In transient: The Windows occasion log and Event Viewer are supposed to assist customers diagnose safety points and different issues in PCs. However, Kaspersky researchers encountered one hacker who used the occasion log itself towards their goal.
Last week, Kaspersky revealed an in depth evaluation of a posh assault that started final fall. It concerned a mixture of assorted methods and items of software program, however Kaspersky’s safety researchers highlighted the usage of Windows occasion logs as one thing utterly new.
At one stage of the hacking marketing campaign, the attacker inserted shellcode into the goal’s Windows occasion logs. This methodology of storing malware is especially stealthy as a result of it leaves no recordsdata for antivirus to detect.

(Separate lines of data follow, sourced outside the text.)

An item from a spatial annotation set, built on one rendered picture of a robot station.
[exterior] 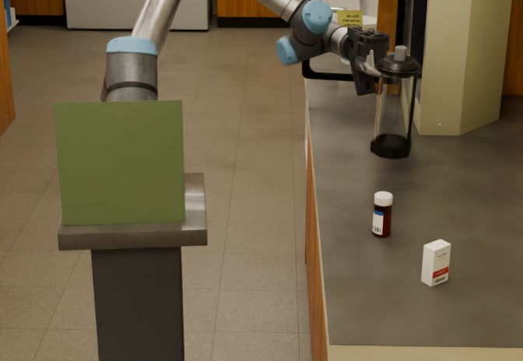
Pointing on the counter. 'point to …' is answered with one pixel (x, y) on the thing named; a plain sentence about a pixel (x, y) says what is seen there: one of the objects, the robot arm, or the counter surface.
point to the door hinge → (409, 8)
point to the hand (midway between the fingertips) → (396, 74)
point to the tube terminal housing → (464, 50)
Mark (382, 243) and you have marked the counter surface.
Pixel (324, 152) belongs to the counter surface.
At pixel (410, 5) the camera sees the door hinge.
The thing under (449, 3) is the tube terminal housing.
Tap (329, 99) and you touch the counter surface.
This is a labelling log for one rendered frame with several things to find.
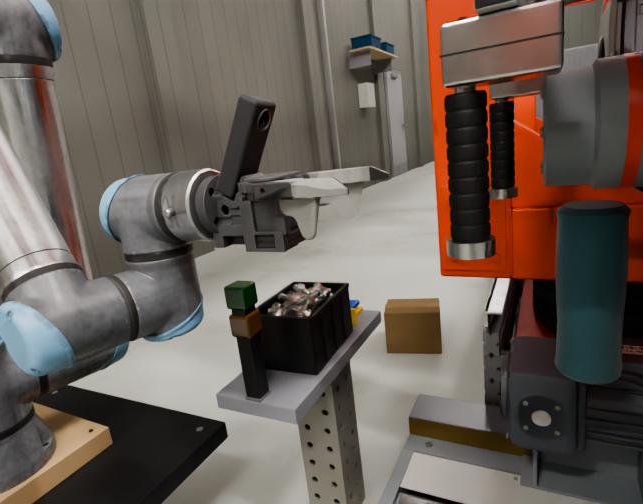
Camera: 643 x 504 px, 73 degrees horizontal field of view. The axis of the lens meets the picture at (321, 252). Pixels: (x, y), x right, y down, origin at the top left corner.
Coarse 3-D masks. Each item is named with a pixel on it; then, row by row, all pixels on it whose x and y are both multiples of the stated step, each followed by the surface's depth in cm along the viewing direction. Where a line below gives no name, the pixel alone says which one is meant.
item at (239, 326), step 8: (256, 312) 73; (232, 320) 72; (240, 320) 72; (248, 320) 71; (256, 320) 73; (232, 328) 73; (240, 328) 72; (248, 328) 72; (256, 328) 73; (240, 336) 73; (248, 336) 72
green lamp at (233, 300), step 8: (240, 280) 74; (224, 288) 72; (232, 288) 71; (240, 288) 70; (248, 288) 71; (232, 296) 71; (240, 296) 70; (248, 296) 71; (256, 296) 73; (232, 304) 72; (240, 304) 71; (248, 304) 71
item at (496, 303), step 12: (492, 288) 130; (504, 288) 129; (492, 300) 122; (504, 300) 121; (492, 312) 114; (504, 312) 128; (492, 324) 121; (504, 324) 128; (492, 336) 115; (492, 348) 116
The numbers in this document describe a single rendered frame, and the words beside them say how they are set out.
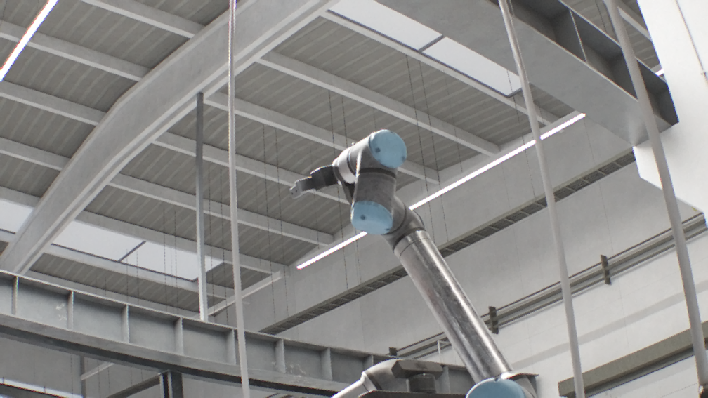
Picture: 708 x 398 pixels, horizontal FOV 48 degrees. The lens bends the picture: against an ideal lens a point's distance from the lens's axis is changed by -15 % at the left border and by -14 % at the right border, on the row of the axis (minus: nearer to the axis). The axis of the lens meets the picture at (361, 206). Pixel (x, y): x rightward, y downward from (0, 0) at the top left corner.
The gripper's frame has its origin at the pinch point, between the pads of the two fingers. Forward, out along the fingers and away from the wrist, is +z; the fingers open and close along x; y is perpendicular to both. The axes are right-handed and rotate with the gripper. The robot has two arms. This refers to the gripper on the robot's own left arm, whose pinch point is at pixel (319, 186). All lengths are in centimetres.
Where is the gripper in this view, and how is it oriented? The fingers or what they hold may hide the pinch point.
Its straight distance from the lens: 230.1
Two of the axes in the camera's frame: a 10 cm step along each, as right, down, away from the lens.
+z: -5.1, 2.4, 8.3
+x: -8.0, 2.2, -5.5
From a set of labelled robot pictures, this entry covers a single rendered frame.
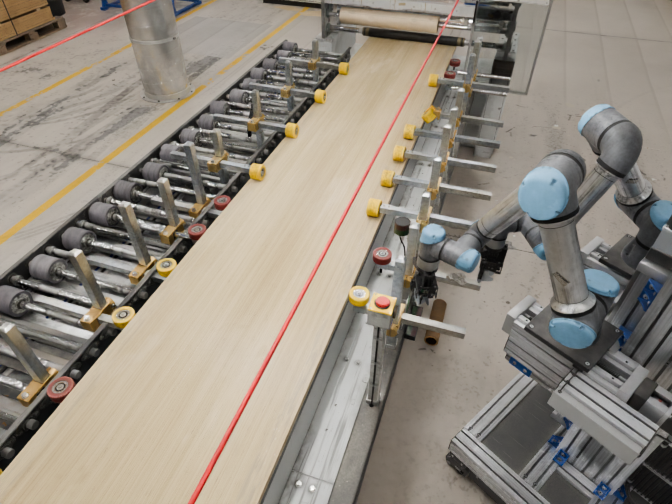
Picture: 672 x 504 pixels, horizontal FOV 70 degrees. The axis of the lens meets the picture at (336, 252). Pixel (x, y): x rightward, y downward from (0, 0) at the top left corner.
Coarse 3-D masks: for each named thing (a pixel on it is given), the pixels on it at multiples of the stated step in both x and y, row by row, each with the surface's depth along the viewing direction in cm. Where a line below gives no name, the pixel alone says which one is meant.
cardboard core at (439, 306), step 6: (438, 300) 294; (432, 306) 294; (438, 306) 290; (444, 306) 292; (432, 312) 288; (438, 312) 286; (444, 312) 290; (432, 318) 284; (438, 318) 283; (426, 330) 280; (426, 336) 275; (432, 336) 273; (438, 336) 276; (426, 342) 278; (432, 342) 279
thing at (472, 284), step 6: (390, 264) 204; (390, 270) 205; (438, 276) 198; (444, 276) 198; (444, 282) 199; (450, 282) 198; (468, 282) 196; (474, 282) 196; (480, 282) 196; (468, 288) 197; (474, 288) 196
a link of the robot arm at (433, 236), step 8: (432, 224) 155; (424, 232) 153; (432, 232) 152; (440, 232) 152; (424, 240) 153; (432, 240) 151; (440, 240) 152; (424, 248) 155; (432, 248) 153; (440, 248) 152; (424, 256) 157; (432, 256) 156
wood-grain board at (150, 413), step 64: (384, 64) 356; (448, 64) 359; (320, 128) 284; (384, 128) 284; (256, 192) 236; (320, 192) 236; (384, 192) 236; (192, 256) 202; (256, 256) 202; (192, 320) 176; (256, 320) 176; (320, 320) 176; (128, 384) 156; (192, 384) 156; (64, 448) 140; (128, 448) 140; (192, 448) 140; (256, 448) 140

The marketing campaign additionally concerned a big suite of each industrial and home-brewed software program. It concerned DLL hijacking, a trojan, anti-detection wrappers, net area mimicking, and extra. The attacker even personally signed a few of their customized software program to make it look extra reputable.
The scale and uniqueness of the assault point out it was tailor-made towards a particular goal system. The first step concerned social engineering, through which the attacker satisfied the sufferer to obtain and run a .rar file from the reputable file-sharing web site file.io in September. If nothing else, this must be a reminder towards clicking on hyperlinks from strangers, a lot much less downloading and operating recordsdata from them.
Kaspersky could not hyperlink the assault to any recognized suspects, or decide its final function. However, the researchers instructed BleepingComputer that comparable assaults often goal to seize priceless knowledge from their targets.